Olatz Barriuso-El Correo
- Regalar la manija a los de Abascal justo ahora es un error de bulto: se nutren del descrédito del bipartidismo crudamente expuesto este lunes
La jornada de este lunes resultó frenética en lo informativo y desoladora en todo lo demás: una oda al ‘y tú más’ y al deterioro de las instituciones. Sólo en la España de 2025 se puede aceptar como natural que haya una noticia, autoinducida además, capaz de relegar la inédita imagen de un fiscal general en el banquillo. La dimisión de Carlos Mazón seis horas después de anunciarlo y en un clima de desconcierto, incertidumbre y cálculo electoral no sirvió, de ninguna manera, al propósito que a ese gesto se le supone en política: la asunción de responsabilidades y el evitar males mayores al partido al que uno pertenece.
Y no lo hizo porque el paso atrás, un año después de la tragedia de la dana, se dio mal y tarde.

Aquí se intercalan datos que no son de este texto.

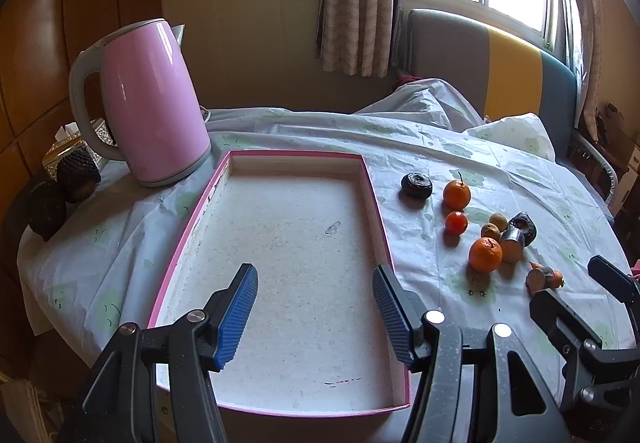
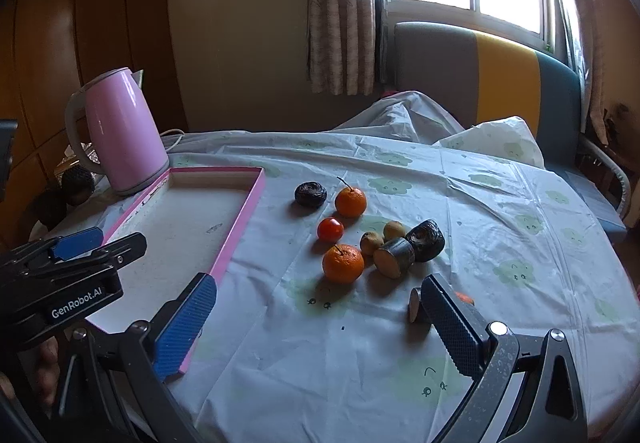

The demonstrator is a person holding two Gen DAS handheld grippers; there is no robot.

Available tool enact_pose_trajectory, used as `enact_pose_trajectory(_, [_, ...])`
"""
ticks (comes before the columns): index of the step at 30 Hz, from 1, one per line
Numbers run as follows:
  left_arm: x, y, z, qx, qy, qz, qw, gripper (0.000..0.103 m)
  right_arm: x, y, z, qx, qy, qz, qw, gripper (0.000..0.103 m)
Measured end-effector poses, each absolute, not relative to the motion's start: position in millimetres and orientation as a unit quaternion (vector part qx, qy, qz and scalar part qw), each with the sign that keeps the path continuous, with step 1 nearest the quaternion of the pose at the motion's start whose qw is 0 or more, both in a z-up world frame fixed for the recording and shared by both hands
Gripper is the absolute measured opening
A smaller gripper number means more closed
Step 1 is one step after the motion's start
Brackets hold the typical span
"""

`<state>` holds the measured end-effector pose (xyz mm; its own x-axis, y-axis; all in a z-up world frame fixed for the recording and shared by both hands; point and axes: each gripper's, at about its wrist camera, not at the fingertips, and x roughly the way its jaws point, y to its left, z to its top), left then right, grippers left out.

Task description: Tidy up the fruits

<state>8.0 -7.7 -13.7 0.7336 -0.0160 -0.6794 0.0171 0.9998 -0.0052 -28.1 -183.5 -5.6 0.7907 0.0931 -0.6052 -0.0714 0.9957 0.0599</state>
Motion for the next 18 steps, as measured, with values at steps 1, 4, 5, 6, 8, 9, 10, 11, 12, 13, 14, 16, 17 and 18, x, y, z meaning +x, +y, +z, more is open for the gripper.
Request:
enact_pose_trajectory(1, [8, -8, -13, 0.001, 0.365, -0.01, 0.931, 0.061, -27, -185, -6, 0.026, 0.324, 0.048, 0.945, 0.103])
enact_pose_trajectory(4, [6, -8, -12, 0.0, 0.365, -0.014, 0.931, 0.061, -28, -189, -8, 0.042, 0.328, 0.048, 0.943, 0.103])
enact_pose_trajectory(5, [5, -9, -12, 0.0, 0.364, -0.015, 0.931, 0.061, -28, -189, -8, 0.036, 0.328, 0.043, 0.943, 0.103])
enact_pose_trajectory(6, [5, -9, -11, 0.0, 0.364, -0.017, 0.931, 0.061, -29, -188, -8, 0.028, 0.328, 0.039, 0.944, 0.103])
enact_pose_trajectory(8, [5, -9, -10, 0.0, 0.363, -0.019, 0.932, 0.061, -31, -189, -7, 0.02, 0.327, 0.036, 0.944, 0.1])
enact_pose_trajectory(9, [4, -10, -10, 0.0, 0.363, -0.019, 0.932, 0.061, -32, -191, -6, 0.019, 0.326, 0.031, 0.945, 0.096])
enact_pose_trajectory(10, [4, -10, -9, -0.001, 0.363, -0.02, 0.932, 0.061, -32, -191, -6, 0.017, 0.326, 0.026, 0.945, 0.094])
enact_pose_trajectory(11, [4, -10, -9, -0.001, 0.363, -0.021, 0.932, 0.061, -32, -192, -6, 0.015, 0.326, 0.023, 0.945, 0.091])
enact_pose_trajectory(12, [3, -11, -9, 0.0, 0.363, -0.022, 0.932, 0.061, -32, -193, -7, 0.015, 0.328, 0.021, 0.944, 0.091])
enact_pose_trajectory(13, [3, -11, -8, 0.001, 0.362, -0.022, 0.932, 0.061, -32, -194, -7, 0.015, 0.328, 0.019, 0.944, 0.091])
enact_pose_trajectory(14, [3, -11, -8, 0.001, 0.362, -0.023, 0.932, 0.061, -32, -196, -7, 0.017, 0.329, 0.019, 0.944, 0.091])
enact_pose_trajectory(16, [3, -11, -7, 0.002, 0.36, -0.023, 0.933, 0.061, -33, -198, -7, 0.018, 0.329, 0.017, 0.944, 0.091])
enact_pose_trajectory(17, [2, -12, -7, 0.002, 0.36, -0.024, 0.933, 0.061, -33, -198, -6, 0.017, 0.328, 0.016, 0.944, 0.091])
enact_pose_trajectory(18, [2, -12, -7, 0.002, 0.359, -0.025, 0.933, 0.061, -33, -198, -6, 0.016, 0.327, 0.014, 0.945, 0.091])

Ni era el día para repartir culpas ni para escenificar sin disimulo un pacto interno con su partido, el PP, que, como casi siempre, dejó a Alberto Núñez Feijóo un papel –un papelón, más bien– de lo más ingrato, el de elogiar la supuesta «lección» de dignidad de un líder abrasado por sus contradicciones en un comité ejecutivo en el que sorprendió la desbandada del resto de los barones, muchos de ellos en capilla electoral.
La dimisión de Mazón no alivió ninguno de los males que aquejan al PP porque puso sordina a los otros escándalos del día, estos del lado del PSOE (el de la vista contra García Ortiz, pero también la apertura de juicio contra el exministro Ábalos), pero, sobre todo, porque, lejos de cerrar la crisis, abrió un nuevo capítulo que se promete escarnecedor para el PP valenciano y, por extensión, para Génova. Al poner en marcha el reloj de la investidura de un nuevo presidente del Consell en lugar de convocar elecciones, Mazón (y el PP) han dado a Vox la manija de la legislatura, el manejo de los tiempos y un incalculable capital político en puertas de que, una por una, otras comunidades gobernadas por los populares –Extremadura, Castilla y León, Andalucía– se sometan a las urnas.
Regalar a Vox el protagonismo político y el poder de decisión en el arranque de un extenuante ciclo electoral –está por ver hasta dónde eleva Abascal el listón para investir al sustituto de Mazón, una hipótesis más probable que la de forzar elecciones sin más– sin que los voxistas tengan, en principio, demasiado que perder se antoja un error de cálculo garrafal. Una pifia a la altura de la que propició el propio Mazón cuando precipitó en 2023 su acuerdo de investidura con la extrema derecha y ayudó a frustrar el paseo triunfal hacia La Moncloa con el que soñaba Feijóo.
Vox (o ceder a las exigencias que plantee Vox) moviliza a la izquierda como ninguna otra cosa lo puede hacer. Ni Palestina ni el gasto militar: la amenaza inconcreta de un retroceso hacia la caverna se ha revelado como el arma electoral más eficaz que posee Sánchez porque no caduca en el tiempo y se vuelve más y más letal a medida que las encuestas inflan las expectativas de los de Abascal.
El problema, para el PP, es que Valencia opera como espejo amplificador de su encrucijada, la de un partido siempre en manos de Vox: para evitar elecciones, para completar mayorías, para gobernar o incluso para orientar su discurso en función de cómo sople el viento en los sondeos. Esa dependencia es aún más peligrosa en un momento en el que a Abascal parece bastarle con sentarse a esperar que el descrédito de las instituciones y de lo que representa el bipartidismo –crudamente expuesto ayer–, junto con la desesperanza de los jóvenes le hagan el trabajo. Sólo el verse obligado a decidir qué quiere ser de mayor –si vuelve o no a apoyar a gobiernos del PP tras irse dando un portazo– puede frenar el vuelo ascendente de Vox.